Required work
Look below for the line holding "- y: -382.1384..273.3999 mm" and the line holding "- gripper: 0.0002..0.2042". Repeat those two and everything between, exactly.

Task data

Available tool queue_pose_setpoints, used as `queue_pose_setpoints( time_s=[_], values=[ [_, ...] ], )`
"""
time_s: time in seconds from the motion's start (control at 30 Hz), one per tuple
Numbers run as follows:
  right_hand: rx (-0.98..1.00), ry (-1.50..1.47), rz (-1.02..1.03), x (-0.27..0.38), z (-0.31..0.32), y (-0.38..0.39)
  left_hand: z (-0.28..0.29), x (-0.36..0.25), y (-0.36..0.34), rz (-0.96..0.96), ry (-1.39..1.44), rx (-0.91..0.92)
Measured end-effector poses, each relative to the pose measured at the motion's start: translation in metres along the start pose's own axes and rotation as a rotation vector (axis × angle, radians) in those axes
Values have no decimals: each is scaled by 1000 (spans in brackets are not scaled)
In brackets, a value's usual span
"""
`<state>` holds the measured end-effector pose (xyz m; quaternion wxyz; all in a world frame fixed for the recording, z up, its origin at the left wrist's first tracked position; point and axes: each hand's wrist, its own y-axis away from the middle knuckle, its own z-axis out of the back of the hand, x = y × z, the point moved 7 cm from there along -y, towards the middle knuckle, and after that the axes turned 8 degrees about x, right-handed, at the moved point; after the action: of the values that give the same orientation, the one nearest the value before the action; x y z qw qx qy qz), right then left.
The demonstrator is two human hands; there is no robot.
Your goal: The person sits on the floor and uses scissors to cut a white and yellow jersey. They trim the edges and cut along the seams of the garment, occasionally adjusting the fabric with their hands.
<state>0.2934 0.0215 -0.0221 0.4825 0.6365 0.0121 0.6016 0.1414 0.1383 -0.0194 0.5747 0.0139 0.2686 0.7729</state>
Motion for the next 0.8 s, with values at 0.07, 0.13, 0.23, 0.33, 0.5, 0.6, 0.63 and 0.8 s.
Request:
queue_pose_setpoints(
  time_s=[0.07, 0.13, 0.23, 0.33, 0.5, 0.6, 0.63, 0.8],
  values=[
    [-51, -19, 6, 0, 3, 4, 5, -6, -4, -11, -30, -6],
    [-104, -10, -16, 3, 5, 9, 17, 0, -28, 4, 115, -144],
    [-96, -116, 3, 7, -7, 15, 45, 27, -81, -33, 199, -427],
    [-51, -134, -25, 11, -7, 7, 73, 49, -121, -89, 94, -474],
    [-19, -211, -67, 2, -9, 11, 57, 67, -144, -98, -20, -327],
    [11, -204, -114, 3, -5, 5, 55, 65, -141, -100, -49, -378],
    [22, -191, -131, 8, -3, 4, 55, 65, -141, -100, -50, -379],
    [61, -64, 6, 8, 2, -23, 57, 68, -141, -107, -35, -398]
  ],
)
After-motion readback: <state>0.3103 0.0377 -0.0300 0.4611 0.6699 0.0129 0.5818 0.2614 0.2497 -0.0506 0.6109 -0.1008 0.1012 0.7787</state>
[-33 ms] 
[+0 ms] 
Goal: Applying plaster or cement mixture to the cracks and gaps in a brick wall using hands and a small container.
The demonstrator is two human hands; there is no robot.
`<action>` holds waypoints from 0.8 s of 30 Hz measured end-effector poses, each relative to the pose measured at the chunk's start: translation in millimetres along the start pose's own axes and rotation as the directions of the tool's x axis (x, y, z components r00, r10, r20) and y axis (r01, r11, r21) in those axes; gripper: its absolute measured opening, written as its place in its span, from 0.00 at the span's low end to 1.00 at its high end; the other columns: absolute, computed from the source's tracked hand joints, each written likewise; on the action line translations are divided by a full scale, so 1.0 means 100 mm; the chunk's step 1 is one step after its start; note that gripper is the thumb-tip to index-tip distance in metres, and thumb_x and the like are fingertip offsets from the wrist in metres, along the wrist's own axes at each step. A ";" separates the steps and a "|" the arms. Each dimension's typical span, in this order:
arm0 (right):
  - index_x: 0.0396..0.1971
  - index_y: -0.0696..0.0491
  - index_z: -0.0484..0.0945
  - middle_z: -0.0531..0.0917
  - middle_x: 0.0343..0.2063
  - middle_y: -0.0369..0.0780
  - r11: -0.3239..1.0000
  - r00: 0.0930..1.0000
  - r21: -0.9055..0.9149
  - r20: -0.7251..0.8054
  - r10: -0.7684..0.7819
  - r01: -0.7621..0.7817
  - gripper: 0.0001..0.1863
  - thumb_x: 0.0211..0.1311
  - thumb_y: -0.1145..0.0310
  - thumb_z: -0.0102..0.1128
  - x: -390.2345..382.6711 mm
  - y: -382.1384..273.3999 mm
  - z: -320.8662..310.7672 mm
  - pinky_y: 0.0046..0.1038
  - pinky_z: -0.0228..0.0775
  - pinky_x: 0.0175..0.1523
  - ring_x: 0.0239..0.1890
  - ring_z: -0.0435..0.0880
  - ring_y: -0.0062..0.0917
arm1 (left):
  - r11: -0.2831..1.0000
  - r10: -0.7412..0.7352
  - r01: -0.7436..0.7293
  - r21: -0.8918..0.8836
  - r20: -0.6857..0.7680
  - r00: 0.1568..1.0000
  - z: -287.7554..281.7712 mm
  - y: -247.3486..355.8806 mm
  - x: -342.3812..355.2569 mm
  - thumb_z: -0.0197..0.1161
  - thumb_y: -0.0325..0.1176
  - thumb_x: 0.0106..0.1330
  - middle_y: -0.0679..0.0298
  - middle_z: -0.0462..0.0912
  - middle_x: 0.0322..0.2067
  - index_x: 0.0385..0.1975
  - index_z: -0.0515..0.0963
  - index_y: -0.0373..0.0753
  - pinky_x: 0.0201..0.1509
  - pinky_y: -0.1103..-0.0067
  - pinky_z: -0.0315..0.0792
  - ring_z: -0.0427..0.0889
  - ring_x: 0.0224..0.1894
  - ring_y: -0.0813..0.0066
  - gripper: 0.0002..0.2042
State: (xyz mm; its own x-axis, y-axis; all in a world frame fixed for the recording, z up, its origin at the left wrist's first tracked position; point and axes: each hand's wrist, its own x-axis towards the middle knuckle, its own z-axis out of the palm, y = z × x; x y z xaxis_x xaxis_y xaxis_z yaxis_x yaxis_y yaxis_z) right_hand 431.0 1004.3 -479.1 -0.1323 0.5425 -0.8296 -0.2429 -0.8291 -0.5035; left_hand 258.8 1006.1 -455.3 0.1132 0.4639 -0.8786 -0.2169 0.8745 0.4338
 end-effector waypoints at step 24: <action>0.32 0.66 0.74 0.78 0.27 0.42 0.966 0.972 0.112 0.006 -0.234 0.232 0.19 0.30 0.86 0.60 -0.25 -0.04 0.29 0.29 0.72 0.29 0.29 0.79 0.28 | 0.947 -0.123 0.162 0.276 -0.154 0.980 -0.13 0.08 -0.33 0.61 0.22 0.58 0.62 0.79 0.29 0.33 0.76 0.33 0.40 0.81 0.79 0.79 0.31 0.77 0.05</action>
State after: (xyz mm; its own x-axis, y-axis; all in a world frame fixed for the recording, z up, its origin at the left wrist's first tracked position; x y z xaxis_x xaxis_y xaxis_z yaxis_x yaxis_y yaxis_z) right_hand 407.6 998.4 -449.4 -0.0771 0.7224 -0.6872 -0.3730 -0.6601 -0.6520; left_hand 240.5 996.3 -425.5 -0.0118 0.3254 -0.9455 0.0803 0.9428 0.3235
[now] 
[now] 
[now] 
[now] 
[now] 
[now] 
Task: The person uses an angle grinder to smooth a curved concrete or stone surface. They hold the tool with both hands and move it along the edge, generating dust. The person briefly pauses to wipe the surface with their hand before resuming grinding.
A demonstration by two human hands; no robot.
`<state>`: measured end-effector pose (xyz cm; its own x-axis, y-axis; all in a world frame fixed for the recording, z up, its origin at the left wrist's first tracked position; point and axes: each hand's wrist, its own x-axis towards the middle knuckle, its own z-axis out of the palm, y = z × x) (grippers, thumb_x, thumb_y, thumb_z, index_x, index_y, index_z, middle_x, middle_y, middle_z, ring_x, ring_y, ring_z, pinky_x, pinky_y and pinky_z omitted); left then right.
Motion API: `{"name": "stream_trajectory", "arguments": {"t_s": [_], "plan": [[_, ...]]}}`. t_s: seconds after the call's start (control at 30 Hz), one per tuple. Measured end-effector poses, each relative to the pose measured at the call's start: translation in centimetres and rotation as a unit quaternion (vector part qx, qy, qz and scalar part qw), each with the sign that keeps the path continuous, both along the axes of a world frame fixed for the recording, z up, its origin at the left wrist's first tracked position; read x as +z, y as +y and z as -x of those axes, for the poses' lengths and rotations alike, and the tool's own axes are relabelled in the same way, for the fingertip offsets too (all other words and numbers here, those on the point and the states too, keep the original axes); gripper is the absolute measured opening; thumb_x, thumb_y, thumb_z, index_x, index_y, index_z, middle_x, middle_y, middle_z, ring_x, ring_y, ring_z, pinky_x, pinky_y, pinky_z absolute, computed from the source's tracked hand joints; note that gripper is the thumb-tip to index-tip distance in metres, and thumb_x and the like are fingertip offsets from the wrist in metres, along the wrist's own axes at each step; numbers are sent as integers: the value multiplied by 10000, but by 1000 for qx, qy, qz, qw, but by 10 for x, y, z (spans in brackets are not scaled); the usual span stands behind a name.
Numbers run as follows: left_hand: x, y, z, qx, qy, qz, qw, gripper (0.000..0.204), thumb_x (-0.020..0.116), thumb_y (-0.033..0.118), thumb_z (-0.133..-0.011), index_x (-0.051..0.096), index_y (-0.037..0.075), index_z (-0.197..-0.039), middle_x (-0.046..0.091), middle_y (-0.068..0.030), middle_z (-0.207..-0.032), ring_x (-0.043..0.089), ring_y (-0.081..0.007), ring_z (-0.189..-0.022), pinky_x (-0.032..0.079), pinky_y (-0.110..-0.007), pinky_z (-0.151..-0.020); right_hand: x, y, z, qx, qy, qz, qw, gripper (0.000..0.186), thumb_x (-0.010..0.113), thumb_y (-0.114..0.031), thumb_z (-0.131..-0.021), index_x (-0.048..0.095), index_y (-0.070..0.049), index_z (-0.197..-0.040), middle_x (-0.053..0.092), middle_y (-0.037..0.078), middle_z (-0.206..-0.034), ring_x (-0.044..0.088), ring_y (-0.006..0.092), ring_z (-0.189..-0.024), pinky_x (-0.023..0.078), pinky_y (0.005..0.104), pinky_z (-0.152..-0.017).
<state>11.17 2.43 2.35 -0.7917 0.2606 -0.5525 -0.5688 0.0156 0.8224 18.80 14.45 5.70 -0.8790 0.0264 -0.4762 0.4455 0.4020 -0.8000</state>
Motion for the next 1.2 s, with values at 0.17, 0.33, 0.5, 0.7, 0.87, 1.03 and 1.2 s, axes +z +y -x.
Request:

Finished task
  - y: -382.1384..273.3999 mm
  - z: -320.8662..310.7672 mm
  - pinky_y: 0.0046..0.1038
  - pinky_z: -0.0228..0.0775
  - pinky_x: 0.0175..0.1523
  - ring_x: 0.0239..0.1890
  - ring_z: -0.0435..0.0880
  - ring_y: -0.0062..0.0917
arm1 (left):
  - r11: -0.2831..1.0000
  - r10: -0.7412..0.7352
  - r01: -0.7436..0.7293
  - r21: -0.8918..0.8836
  - r20: -0.6857..0.7680
  - r00: 0.1568..1.0000
  - z: -287.7554..281.7712 mm
  - y: -247.3486..355.8806 mm
  - x: -342.3812..355.2569 mm
  - thumb_z: -0.0197..0.1161
  - thumb_y: -0.0325..0.1176
  - thumb_x: 0.0106..0.1330
  - middle_y: -0.0679..0.0298
  - middle_z: -0.0462..0.0912
  - middle_x: 0.0322..0.2067
  - index_x: 0.0385..0.1975
  - index_z: -0.0515..0.0963
  - index_y: -0.0373..0.0753
  - pinky_x: 0.0201..0.1509
  - pinky_y: -0.1103..-0.0067
  - pinky_z: -0.0315..0.0792
  - ring_z: -0.0427..0.0889
  - ring_x: 0.0224..0.1894
  - ring_y: -0.0813..0.0066
  - gripper: 0.0002..0.2042

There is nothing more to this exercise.